[Exercise aim]: Whenever the word "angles" turns up in a line below, that line should be copied.

------------------------------------

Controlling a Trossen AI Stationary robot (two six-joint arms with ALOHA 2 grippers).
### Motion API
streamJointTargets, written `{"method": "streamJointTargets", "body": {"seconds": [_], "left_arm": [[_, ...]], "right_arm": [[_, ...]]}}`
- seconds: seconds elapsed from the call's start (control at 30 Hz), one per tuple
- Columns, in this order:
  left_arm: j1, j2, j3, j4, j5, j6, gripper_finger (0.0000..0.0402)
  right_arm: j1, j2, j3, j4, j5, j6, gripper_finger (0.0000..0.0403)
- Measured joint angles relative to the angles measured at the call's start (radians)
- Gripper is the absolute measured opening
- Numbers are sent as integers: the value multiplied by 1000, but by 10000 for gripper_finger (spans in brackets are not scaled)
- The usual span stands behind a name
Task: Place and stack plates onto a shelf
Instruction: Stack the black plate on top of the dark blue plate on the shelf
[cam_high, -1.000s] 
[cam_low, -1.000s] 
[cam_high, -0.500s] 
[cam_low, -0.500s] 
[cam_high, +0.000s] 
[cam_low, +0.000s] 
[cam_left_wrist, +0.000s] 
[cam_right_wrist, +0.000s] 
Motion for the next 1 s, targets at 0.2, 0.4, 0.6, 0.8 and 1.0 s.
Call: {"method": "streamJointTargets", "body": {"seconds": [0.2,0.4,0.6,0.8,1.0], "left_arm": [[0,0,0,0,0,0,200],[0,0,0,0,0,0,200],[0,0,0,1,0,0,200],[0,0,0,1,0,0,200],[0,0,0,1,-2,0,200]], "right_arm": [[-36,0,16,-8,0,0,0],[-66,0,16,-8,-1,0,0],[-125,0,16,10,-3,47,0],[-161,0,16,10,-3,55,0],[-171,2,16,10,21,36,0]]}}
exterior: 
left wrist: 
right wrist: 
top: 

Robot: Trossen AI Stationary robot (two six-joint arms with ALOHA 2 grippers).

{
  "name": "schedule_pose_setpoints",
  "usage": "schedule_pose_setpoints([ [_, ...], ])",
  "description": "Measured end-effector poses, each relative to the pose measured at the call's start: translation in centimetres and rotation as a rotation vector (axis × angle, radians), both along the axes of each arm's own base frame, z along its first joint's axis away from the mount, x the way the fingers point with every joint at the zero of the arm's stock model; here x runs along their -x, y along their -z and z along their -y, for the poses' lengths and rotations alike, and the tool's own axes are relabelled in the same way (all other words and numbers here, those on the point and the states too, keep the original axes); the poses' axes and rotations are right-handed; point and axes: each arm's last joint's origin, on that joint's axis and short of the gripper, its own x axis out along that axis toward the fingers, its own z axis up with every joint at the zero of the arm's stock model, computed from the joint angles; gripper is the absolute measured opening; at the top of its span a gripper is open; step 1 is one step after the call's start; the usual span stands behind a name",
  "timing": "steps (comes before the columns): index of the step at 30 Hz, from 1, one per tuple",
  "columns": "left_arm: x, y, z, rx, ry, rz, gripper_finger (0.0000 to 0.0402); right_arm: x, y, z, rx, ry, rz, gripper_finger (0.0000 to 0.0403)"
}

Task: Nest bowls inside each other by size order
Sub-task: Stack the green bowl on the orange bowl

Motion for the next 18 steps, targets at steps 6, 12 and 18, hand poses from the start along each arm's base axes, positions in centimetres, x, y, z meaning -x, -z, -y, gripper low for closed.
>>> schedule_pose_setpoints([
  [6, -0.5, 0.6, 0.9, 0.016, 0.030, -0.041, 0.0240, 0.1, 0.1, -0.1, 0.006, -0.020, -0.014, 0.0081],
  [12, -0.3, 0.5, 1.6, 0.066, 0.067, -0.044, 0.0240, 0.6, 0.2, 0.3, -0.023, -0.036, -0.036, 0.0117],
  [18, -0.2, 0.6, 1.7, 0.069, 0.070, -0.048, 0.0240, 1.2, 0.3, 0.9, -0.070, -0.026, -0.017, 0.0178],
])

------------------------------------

[Expected output]:
- Measured joint angles relative to the angles measured at the call's start (radians)
  "description": "Measured end-effector poses, each relative to the pose measured at the call's start: translation in centimetres and rotation as a rotation vector (axis × angle, radians), both along the axes of each arm's own base frame, z along its first joint's axis away from the mount, x the way the fingers point with every joint at the zero of the arm's stock model; here x runs along their -x, y along their -z and z along their -y, for the poses' lengths and rotations alike, and the tool's own axes are relabelled in the same way (all other words and numbers here, those on the point and the states too, keep the original axes); the poses' axes and rotations are right-handed; point and axes: each arm's last joint's origin, on that joint's axis and short of the gripper, its own x axis out along that axis toward the fingers, its own z axis up with every joint at the zero of the arm's stock model, computed from the joint angles; gripper is the absolute measured opening; at the top of its span a gripper is open; step 1 is one step after the call's start; the usual span stands behind a name",

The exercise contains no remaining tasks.